Three Cadences in Performance

[3.12] Modern-day recordings of the Largo illuminate how violinists respond to the technical demands of the movement and potentially diverge from Schenker’s analytical perspective. To investigate how performance and analysis speak to one another in practice, I compared recordings of the Largo by four different violinists: Augustin Hadelich (2021, video recording); Rachel Podger (1999, audio recording); Hilary Hahn (date unknown, video recording); and Jascha Heifetz (1952, audio recording).(28) I analyzed each recording by repeatedly listening to musical segments of various lengths, from the few seconds surrounding each of the three significant cadences to the entire movement. This listening-centric approach accounts for minute details of articulation, chordal break/roll, and affect that are difficult to visualize in audio analysis software.

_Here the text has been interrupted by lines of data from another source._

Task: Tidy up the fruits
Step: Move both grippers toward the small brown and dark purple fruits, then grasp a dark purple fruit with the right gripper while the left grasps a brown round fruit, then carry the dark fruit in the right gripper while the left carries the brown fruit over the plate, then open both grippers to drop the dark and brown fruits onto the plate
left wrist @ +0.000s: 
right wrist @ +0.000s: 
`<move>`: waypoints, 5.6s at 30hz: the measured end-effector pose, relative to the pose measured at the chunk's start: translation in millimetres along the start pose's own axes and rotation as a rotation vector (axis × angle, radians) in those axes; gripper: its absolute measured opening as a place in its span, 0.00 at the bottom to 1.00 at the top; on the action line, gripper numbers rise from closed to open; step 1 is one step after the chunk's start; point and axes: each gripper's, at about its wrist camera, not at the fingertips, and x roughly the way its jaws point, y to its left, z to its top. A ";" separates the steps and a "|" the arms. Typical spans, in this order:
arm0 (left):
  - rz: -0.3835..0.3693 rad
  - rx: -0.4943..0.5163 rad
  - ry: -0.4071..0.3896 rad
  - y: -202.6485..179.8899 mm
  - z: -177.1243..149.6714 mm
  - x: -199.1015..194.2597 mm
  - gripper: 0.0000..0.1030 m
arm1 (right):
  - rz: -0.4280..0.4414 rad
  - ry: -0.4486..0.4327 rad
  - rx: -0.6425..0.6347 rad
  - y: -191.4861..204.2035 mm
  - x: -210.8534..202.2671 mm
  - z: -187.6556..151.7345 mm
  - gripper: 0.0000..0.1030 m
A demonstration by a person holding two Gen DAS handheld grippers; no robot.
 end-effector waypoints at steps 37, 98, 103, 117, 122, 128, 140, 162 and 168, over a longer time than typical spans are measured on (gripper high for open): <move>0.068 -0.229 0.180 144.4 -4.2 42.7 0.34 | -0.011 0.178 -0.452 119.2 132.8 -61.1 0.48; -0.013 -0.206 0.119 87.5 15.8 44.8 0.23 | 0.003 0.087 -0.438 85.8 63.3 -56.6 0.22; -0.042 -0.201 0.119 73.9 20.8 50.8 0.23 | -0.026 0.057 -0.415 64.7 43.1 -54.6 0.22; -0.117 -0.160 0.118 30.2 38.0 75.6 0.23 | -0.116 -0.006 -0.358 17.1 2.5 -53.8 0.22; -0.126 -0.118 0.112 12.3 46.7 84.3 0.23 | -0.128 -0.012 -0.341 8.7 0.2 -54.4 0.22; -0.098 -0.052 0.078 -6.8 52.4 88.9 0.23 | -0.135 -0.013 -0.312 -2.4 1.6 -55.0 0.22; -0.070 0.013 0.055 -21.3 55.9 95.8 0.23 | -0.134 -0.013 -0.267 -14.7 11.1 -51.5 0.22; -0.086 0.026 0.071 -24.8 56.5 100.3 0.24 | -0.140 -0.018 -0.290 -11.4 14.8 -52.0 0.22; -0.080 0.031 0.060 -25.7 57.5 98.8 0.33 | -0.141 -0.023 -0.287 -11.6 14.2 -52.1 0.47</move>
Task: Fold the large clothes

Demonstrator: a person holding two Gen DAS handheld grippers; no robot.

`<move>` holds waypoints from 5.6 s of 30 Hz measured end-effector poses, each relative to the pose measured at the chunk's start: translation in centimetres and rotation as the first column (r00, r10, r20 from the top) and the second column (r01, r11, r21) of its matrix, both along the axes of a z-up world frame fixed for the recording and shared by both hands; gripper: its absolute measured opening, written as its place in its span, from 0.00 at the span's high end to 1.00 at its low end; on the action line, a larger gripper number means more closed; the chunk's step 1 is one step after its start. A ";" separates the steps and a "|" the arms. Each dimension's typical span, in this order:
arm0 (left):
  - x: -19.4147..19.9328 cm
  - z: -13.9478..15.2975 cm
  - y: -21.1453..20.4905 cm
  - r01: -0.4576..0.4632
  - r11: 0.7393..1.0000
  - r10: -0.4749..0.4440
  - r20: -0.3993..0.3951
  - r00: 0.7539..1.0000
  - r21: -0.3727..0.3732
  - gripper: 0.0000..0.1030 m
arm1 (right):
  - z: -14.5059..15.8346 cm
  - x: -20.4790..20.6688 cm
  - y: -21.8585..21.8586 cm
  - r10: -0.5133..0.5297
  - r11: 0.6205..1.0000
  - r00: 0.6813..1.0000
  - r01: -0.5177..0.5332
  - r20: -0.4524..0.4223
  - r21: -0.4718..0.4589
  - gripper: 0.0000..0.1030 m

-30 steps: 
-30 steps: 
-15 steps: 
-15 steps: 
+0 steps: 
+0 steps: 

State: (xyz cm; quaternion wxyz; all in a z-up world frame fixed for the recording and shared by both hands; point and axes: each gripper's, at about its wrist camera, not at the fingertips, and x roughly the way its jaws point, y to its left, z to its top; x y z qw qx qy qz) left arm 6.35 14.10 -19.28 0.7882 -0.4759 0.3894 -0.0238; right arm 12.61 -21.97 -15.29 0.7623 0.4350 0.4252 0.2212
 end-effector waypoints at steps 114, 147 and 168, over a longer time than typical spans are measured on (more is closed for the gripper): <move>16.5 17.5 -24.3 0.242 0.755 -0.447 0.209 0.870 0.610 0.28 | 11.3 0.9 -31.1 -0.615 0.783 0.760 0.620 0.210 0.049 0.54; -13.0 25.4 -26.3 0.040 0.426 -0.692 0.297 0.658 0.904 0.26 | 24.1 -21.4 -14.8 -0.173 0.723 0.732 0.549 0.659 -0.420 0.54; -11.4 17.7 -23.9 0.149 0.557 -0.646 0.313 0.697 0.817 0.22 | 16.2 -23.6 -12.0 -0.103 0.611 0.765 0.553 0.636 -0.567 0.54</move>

[3.13] Though by no means comprehensive, my small sample of recordings represents several different stylistic and aesthetic approaches to the Largo. The recordings by Hahn and Heifetz display a “romantic” style of performing Bach, though Hahn takes a much slower tempo than Heifetz (Fabian 2017). (Hahn’s Largo clocks in at around 4 minutes and 24 seconds, while Heifetz’s only lasts 2 minutes and 36 seconds.) Podger takes a historically informed approach, both with her instrumental setup—gut strings, a Baroque bow, and A415 tuning—and her stylistic choices. Hadelich strikes a middleground: he plays on a modern setup with a Baroque bow and takes a tempo nearly as slow as Hahn’s. However, his stylistic choices more closely resemble Podger’s. For example, Hadelich clearly articulates the beginning of each slur, then slightly lifts the bow out of the string as the slurs subside. Through this subtle bow-arm shaping, Hadelich invites a certain lightness and breath into his sound.

Example 16. Relative loudness, articulation, chordal break/roll, timing, and physical gesture (where applicable)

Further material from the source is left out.